**Required action**
The material below holds a span beginning at the line with "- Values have" and ending at the line with "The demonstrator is". Quote that span exactly, both ends included, and only that span.
----------------------------------------
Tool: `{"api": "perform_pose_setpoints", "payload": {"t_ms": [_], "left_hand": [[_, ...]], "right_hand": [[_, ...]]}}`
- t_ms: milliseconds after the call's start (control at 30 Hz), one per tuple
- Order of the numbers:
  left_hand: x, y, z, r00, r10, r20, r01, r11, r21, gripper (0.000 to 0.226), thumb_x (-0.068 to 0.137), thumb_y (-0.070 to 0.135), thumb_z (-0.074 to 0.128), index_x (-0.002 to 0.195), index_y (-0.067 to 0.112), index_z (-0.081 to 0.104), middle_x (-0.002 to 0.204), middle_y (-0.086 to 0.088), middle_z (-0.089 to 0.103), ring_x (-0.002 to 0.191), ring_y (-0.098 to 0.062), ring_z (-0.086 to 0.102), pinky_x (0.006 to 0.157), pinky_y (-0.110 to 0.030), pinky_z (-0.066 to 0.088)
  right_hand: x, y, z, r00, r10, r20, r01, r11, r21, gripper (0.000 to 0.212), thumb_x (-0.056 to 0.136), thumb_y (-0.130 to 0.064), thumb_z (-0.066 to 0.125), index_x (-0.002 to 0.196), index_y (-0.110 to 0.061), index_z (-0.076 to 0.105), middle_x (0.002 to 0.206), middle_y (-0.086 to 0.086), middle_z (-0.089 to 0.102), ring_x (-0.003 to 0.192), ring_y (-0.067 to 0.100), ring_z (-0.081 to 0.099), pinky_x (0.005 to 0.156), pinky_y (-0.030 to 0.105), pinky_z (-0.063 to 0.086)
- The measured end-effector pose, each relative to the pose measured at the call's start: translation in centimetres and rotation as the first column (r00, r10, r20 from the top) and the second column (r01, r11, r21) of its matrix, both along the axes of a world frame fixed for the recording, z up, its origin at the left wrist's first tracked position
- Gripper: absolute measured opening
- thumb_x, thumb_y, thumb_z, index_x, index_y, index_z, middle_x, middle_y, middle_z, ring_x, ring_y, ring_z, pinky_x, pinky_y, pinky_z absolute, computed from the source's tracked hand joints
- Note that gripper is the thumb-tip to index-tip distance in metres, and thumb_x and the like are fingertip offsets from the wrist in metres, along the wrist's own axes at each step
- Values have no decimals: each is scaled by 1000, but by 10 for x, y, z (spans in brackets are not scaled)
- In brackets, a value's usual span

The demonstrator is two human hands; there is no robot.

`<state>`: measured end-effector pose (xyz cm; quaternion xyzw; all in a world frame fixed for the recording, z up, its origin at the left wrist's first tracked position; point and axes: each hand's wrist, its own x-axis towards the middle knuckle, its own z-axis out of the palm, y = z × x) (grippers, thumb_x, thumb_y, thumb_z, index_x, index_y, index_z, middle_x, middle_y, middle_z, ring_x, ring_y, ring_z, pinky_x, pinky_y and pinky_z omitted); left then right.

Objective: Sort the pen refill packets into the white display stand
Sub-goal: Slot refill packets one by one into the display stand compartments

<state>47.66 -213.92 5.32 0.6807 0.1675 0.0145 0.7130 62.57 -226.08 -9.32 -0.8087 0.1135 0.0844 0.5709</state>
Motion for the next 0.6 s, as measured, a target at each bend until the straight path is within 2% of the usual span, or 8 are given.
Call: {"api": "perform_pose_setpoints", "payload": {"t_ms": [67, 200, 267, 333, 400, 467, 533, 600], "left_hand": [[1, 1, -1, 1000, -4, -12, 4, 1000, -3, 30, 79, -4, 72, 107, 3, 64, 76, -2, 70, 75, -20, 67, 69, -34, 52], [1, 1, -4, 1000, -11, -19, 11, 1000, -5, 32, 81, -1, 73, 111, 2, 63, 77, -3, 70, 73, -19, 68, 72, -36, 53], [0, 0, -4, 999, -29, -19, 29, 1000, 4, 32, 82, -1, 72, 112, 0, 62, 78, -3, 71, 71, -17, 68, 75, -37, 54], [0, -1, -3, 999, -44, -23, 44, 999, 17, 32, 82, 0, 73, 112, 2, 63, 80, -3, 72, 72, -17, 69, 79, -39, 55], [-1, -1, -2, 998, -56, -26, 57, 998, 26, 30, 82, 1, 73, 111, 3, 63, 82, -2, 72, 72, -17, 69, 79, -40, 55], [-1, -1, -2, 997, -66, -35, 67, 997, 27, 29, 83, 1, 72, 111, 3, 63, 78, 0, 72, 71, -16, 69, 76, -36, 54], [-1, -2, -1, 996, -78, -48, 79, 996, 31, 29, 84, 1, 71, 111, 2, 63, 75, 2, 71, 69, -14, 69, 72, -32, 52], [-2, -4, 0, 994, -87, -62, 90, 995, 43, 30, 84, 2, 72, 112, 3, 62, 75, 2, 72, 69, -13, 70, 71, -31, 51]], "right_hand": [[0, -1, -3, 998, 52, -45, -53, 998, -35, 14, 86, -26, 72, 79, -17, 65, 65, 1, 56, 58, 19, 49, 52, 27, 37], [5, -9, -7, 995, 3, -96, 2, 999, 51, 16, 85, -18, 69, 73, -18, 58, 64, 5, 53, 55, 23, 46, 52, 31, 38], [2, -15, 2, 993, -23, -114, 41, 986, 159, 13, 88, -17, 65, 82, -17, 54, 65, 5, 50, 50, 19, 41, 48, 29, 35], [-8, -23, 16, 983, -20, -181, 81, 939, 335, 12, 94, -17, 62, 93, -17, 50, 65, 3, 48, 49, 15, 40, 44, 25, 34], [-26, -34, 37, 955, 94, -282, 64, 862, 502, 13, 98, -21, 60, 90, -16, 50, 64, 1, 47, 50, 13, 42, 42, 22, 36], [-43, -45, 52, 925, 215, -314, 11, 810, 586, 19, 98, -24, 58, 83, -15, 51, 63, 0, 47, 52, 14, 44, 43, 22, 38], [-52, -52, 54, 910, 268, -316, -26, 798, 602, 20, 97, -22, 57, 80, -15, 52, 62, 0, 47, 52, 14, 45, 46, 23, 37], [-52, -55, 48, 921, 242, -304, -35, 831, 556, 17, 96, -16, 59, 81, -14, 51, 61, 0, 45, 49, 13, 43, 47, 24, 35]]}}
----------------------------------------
**Task solution**
- Values have no decimals: each is scaled by 1000, but by 10 for x, y, z (spans in brackets are not scaled)
- In brackets, a value's usual span

The demonstrator is two human hands; there is no robot.

The answer has been fully written out.